Effect of Isodon ternifolius-medicated serum on hepatic stellate cells based on TLR4/NF-κB/NLRP3 signaling pathway.
10.19540/j.cnki.cjcmm.20230306.704
- Author:
Gui-Dong HUANG
1
;
Zhi-Pin ZHOU
2
;
Zhi PANG
3
;
Le QIN
1
;
Rui-Sheng WU
1
;
Yong CHEN
1
;
Xiao-Xue YE
2
Author Information
1. School of Pharmacy,Guangxi University of Chinese Medicine Nanning 530001,China.

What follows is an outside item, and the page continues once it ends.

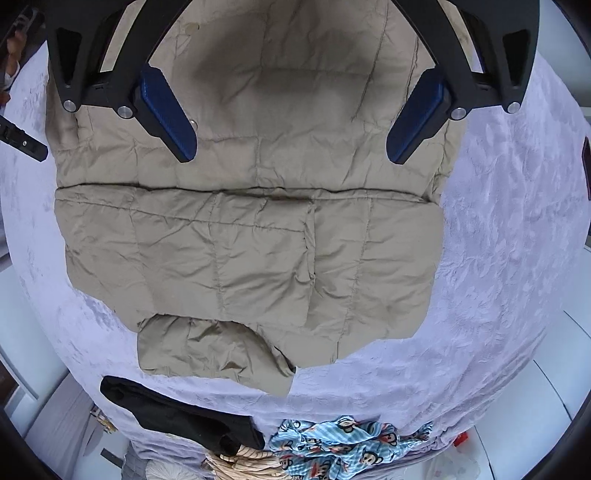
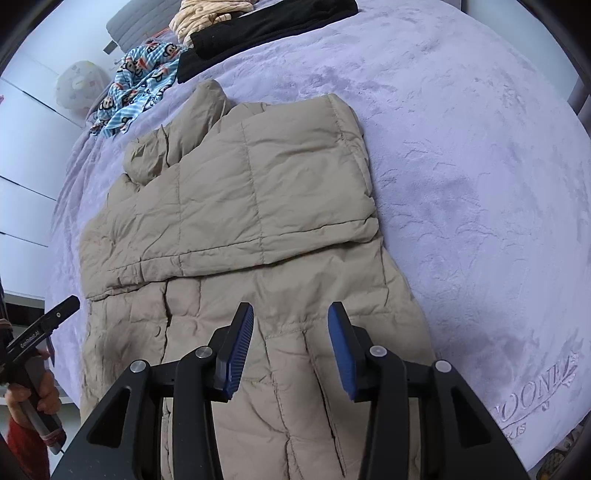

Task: Fold large clothes

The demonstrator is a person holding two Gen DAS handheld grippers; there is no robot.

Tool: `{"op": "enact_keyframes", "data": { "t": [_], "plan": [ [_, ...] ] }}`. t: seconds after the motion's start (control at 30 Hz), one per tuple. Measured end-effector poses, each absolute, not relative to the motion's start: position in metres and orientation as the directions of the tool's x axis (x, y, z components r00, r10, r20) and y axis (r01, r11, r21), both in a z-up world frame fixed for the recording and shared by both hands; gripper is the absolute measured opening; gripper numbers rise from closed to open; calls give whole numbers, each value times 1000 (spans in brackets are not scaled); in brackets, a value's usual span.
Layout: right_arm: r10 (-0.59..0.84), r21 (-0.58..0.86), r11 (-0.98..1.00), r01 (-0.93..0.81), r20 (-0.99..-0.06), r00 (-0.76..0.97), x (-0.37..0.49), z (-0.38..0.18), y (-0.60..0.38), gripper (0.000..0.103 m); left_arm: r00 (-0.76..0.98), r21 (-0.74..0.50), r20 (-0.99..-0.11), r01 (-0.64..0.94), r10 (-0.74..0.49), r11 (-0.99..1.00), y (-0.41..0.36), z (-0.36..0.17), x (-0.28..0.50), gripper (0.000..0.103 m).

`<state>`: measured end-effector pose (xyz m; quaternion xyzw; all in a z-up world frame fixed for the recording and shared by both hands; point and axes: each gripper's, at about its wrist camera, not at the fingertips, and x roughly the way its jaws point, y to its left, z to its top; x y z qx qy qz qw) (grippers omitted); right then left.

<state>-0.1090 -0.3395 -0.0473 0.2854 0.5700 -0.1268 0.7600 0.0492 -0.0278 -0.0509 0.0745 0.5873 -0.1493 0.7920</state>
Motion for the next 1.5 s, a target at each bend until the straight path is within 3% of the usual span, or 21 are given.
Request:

2. Liuzhou People's Hospital Affiliated to Guangxi Medical University,Guangxi Key Laboratory of Biotechnology Research for Clinical Diseases,Health Commission of Guangxi Zhuang Autonomous Region,Liuzhou Engineering Technology Research Center of Gastrointestinal Chinese Patent Medicine Liuzhou 545006,China.
3. Guangxi Jinxiu Shengtang Pharmaceutical Co.,Ltd. Laibin 545700,China.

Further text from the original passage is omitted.